Cortizo’s legacy  “bankrupt social security” — analyst

 

Following Tuesday’s lackluster management report by Panama President Laurentino Cortizo the lawyer and political analyst, Rodrigo Noriega, referred to the president’s statements about a ‘ transition of orderly and peaceful government’ and said that ” it was the most positive thing about that speech” because the president spoke as an official, not as a politician.

Noriega was struck by the fact that the critical issue of lack of funds in the Social Security Fund (CSS) was totally ‘ invisible ‘ because not a single word was said about it.

Despite the countless complaints from patients, retirees, pensioners, doctors, nurses, and others interested in the typical problems of Social Security, about the lack of medicines, supplies, and lack of funds, the central government only focused on holding ‘ tables of discussion’. dialogue’ that “came to nothing,” said the lawyer.

“The legacy of Laurentino Cortizo will be remembered (…) as the president who left Social Security bankrupt and passed it on to the next government,” Noriega emphasized.

Noriega considered that the Cortizo administration should have laid the foundations and started with pedagogy so that the entire population was aware that the CSS was at risk and is a ” systemic problem of the Panamanian economy”, for which at some point, You will have to pay more, however, this approach remains an “enigma.”
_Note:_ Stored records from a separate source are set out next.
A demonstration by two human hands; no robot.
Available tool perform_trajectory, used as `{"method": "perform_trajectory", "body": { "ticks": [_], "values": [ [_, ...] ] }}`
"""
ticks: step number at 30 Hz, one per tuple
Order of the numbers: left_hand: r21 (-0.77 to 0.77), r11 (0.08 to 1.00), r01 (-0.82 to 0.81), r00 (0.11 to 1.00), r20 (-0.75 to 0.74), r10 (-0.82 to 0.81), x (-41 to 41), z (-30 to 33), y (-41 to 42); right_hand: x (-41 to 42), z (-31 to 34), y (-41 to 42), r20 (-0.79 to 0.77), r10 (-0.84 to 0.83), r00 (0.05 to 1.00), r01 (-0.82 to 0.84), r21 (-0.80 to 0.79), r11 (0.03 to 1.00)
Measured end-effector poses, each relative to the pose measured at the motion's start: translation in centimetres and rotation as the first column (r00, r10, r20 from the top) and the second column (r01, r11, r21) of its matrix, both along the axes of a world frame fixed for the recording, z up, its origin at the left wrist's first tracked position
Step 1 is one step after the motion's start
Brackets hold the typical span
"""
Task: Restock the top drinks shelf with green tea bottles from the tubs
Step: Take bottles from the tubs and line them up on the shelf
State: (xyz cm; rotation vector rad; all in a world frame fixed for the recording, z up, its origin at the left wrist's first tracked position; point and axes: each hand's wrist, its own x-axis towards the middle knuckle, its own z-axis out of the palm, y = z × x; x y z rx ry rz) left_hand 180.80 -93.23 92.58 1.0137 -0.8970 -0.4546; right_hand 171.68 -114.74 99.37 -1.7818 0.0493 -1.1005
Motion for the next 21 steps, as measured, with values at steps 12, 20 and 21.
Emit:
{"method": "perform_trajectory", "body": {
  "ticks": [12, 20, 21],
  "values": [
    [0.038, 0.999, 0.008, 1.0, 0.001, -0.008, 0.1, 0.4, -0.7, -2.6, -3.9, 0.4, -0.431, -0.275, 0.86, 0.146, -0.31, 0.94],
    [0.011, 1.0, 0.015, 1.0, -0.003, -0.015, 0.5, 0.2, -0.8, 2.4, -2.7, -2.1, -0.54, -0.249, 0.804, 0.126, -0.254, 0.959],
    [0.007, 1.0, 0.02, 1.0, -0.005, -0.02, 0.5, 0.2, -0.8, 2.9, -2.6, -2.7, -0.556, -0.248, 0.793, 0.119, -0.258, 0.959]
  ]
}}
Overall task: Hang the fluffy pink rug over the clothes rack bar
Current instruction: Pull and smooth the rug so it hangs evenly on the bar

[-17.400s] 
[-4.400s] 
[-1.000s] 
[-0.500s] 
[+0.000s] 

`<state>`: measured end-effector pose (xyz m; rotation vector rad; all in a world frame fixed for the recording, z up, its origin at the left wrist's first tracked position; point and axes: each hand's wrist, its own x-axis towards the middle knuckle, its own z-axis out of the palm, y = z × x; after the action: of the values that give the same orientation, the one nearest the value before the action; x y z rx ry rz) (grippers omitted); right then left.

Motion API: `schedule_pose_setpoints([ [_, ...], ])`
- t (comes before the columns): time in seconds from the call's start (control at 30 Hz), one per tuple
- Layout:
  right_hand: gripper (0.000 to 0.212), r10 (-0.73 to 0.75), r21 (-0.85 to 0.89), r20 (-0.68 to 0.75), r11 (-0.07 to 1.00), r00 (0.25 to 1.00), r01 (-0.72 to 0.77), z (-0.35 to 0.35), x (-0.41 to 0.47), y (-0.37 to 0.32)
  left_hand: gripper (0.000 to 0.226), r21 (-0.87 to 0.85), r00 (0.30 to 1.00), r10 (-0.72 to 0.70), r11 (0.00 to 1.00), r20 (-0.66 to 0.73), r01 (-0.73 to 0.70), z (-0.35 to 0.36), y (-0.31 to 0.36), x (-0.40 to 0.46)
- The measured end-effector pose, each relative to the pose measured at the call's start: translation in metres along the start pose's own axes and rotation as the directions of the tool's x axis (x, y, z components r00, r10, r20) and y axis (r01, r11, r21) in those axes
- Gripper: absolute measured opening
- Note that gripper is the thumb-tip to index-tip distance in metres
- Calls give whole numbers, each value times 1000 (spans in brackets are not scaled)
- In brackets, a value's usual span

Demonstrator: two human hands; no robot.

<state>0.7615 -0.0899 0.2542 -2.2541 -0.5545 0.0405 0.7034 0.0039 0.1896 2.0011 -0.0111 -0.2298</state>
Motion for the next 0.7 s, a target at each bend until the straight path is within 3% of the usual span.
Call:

From the analyst’s point of view, the problem could have been treated in a ‘ less dramatic’ way if the administrations of Ricardo Martinelli, Juan Carlos Varela, and now, Laurentino Cortizo, had done their “homework” but they did not, then, the next government had to take ‘drastic and unpopular in some ways’ measures to address the issue.

The lawyer hopes that whatever measures the next government takes, whether more quotas, more years, or more taxes, it will be a ‘consensus’ measure with the key actors that will help to have ‘ social peace’.

As he explained, the lack of funds in the Social Security Fund until 2030 is estimated at $11 billion, and the Cortizo administration did not make any significant contribution to the problem, but what it did was ” tie it to mining”.

This year, the defined benefit program of the Disability, Old Age and Death fund enters an actuarial deficit, that is, there are no funds to pay the obligations that already exist (…), that is going to happen, possibly, in the second half of the year,” he explained

According to the lawyer, the CSS needs a ” reengineering ” because you cannot have two public system models, but rather a universal one and it must be managed by another institution other than the CSS. What has been proposed, according to Noriega, are ‘dramatic’ options that could have been avoided if the past administrations had fulfilled their task.